▶ _DESCRIPTION OF THE TASK_:
The data must be copied over exactly and in full.

[Start of Attachment]

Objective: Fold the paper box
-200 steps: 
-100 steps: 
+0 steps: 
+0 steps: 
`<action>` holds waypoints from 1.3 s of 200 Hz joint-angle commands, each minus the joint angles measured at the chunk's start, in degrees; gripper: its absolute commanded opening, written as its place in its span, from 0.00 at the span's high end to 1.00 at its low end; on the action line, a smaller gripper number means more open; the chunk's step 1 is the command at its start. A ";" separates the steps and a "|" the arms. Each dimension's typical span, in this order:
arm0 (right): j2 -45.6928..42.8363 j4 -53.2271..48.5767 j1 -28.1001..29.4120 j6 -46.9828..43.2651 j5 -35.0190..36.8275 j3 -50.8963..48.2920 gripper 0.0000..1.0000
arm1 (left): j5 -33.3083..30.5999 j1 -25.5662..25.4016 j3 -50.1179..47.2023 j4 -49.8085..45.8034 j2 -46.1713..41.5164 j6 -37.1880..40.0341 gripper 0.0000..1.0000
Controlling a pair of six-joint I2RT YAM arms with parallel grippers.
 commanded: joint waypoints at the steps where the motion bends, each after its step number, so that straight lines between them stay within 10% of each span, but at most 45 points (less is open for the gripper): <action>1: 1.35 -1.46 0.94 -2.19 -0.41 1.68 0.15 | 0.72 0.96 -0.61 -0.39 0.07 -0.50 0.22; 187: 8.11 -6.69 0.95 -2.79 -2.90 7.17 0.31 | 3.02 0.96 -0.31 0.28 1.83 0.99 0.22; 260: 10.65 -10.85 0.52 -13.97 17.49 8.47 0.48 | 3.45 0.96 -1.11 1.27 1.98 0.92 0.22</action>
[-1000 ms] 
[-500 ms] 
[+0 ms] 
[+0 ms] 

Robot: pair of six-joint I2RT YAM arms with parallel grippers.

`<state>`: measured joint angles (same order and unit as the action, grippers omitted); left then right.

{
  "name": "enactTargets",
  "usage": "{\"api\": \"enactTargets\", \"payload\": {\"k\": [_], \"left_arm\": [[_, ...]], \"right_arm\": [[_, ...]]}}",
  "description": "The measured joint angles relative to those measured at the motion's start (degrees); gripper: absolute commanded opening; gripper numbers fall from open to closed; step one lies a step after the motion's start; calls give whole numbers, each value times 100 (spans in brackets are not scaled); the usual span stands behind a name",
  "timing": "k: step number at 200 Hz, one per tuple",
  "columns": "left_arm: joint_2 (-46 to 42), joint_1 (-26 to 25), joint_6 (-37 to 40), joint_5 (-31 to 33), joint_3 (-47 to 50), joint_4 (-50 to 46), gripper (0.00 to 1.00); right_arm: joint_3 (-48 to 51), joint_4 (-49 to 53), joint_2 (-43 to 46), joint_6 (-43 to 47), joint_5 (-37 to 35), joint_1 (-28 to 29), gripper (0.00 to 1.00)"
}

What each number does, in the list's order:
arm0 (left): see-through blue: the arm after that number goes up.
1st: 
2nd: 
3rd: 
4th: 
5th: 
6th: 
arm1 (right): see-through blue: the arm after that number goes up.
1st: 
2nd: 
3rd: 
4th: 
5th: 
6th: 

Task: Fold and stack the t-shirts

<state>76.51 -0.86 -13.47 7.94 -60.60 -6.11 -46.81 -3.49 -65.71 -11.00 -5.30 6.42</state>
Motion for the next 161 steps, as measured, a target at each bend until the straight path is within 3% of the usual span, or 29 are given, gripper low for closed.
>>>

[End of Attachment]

▶ _TASK ANSWER_:
Objective: Fold the paper box
-200 steps: 
-100 steps: 
+0 steps: 
+0 steps: 
`<action>` holds waypoints from 1.3 s of 200 Hz joint-angle commands, each minus the joint angles measured at the chunk's start, in degrees; gripper: its absolute commanded opening, written as its place in its span, from 0.00 at the span's high end to 1.00 at its low end; on the action line, a smaller gripper number means more open; the chunk's step 1 is the command at its start. A ";" separates the steps and a "|" the arms. Each dimension's typical span, in this order:
arm0 (right): j2 -45.6928..42.8363 j4 -53.2271..48.5767 j1 -28.1001..29.4120 j6 -46.9828..43.2651 j5 -35.0190..36.8275 j3 -50.8963..48.2920 gripper 0.0000..1.0000
arm1 (left): j5 -33.3083..30.5999 j1 -25.5662..25.4016 j3 -50.1179..47.2023 j4 -49.8085..45.8034 j2 -46.1713..41.5164 j6 -37.1880..40.0341 gripper 0.0000..1.0000
Controlling a pair of six-joint I2RT YAM arms with parallel grippers.
 commanded: joint waypoints at the steps where the motion bends, each after its step number, so that straight lines between them stay within 10% of each span, but at most 45 points (less is open for the gripper): <action>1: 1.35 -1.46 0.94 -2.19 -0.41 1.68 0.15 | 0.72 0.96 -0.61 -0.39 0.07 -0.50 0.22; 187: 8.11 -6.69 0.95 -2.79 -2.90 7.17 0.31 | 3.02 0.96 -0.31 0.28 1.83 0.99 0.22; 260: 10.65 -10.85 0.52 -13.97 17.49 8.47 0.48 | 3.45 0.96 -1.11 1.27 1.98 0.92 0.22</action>
[-1000 ms] 
[-500 ms] 
[+0 ms] 
[+0 ms] 

Robot: pair of six-joint I2RT YAM arms with parallel grippers.

`<state>`: measured joint angles (same order and unit as the action, grippers omitted); left then right.

{
  "name": "enactTargets",
  "usage": "{\"api\": \"enactTargets\", \"payload\": {\"k\": [_], \"left_arm\": [[_, ...]], \"right_arm\": [[_, ...]]}}",
  "description": "The measured joint angles relative to those measured at the motion's start (degrees); gripper: absolute commanded opening; gripper numbers fall from open to closed; step one lies a step after the motion's start; calls give whole numbers, each value times 100 (spans in brackets are not scaled); the usual span stands behind a name",
  "timing": "k: step number at 200 Hz, one per tuple",
  "columns": "left_arm: joint_2 (-46 to 42), joint_1 (-26 to 25), joint_6 (-37 to 40), joint_5 (-31 to 33), joint_3 (-47 to 50), joint_4 (-50 to 46), gripper (0.00 to 1.00); right_arm: joint_3 (-48 to 51), joint_4 (-49 to 53), joint_2 (-43 to 46), joint_6 (-43 to 47), joint_5 (-37 to 35), joint_1 (-28 to 29), gripper (0.00 to 1.00)"
}

What each number does, in the list's order:
arm0 (left): see-through blue: the arm after that number goes up.
1st: 
2nd: 
3rd: 
4th: 
5th: 
6th: 
arm1 (right): see-through blue: the arm after that number goes up.
1st: 
2nd: 
3rd: 
4th: 
5th: 
6th: 

Task: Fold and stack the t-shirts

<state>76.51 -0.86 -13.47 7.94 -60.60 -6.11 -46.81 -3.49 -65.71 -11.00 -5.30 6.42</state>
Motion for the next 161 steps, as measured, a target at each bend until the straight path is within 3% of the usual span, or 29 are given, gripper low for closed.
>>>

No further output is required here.